• WHAT THIS TASK INVOLVES:
Write only the number of lines below in which "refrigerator" occurs.

(SOURCE MATERIAL begins)

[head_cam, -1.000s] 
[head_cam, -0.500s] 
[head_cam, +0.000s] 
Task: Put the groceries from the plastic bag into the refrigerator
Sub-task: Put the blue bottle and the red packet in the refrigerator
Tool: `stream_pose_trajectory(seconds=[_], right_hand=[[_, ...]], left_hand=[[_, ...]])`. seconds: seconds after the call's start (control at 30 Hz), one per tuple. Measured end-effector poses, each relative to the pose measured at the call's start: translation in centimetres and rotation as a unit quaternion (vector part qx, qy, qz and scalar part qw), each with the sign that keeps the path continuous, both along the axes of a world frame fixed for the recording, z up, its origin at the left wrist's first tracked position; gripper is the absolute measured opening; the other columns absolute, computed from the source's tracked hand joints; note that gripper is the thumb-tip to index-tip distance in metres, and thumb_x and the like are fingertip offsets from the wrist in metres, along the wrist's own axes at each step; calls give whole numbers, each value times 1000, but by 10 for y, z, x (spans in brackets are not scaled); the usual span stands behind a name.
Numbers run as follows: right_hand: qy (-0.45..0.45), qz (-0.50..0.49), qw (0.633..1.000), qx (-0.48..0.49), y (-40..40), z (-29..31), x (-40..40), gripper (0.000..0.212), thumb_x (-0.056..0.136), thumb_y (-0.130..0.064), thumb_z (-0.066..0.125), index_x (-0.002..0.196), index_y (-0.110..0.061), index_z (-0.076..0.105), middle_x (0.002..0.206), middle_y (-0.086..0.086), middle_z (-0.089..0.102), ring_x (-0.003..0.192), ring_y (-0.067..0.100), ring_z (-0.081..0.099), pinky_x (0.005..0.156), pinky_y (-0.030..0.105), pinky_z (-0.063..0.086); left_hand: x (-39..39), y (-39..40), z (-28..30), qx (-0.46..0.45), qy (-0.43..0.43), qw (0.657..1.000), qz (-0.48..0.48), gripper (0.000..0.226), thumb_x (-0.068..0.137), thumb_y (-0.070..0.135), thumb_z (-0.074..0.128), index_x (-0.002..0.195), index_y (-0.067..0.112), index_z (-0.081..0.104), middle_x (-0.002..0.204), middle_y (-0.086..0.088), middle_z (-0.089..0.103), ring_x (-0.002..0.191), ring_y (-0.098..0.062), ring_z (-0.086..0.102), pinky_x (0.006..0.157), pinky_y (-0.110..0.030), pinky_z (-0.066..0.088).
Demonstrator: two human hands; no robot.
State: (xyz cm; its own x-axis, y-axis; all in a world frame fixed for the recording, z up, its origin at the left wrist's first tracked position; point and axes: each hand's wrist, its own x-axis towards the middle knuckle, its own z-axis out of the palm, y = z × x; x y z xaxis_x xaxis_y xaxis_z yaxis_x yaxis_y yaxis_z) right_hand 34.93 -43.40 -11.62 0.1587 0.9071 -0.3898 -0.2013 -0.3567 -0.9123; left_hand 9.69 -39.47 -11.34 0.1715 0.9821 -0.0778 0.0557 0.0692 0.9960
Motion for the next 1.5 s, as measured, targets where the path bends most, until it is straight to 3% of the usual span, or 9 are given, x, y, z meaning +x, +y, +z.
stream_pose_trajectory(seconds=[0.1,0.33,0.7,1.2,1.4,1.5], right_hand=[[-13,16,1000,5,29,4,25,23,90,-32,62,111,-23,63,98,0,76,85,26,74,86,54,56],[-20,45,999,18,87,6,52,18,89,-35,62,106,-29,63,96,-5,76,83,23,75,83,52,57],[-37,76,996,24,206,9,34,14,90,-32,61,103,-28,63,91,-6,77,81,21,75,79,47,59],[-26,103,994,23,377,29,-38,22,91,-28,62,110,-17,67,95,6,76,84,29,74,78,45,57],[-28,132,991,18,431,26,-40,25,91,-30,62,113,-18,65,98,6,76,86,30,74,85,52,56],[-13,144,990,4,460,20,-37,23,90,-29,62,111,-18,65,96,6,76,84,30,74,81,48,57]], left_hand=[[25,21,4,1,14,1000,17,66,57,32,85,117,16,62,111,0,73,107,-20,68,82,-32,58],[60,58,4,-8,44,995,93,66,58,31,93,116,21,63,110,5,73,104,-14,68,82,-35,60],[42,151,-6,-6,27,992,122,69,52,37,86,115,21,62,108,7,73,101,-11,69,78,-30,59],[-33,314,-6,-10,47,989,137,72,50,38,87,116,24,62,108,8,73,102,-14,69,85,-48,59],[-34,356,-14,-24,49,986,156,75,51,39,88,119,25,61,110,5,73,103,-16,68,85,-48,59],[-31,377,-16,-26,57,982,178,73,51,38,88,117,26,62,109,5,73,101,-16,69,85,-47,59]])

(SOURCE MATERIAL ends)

• RESPONSE:
2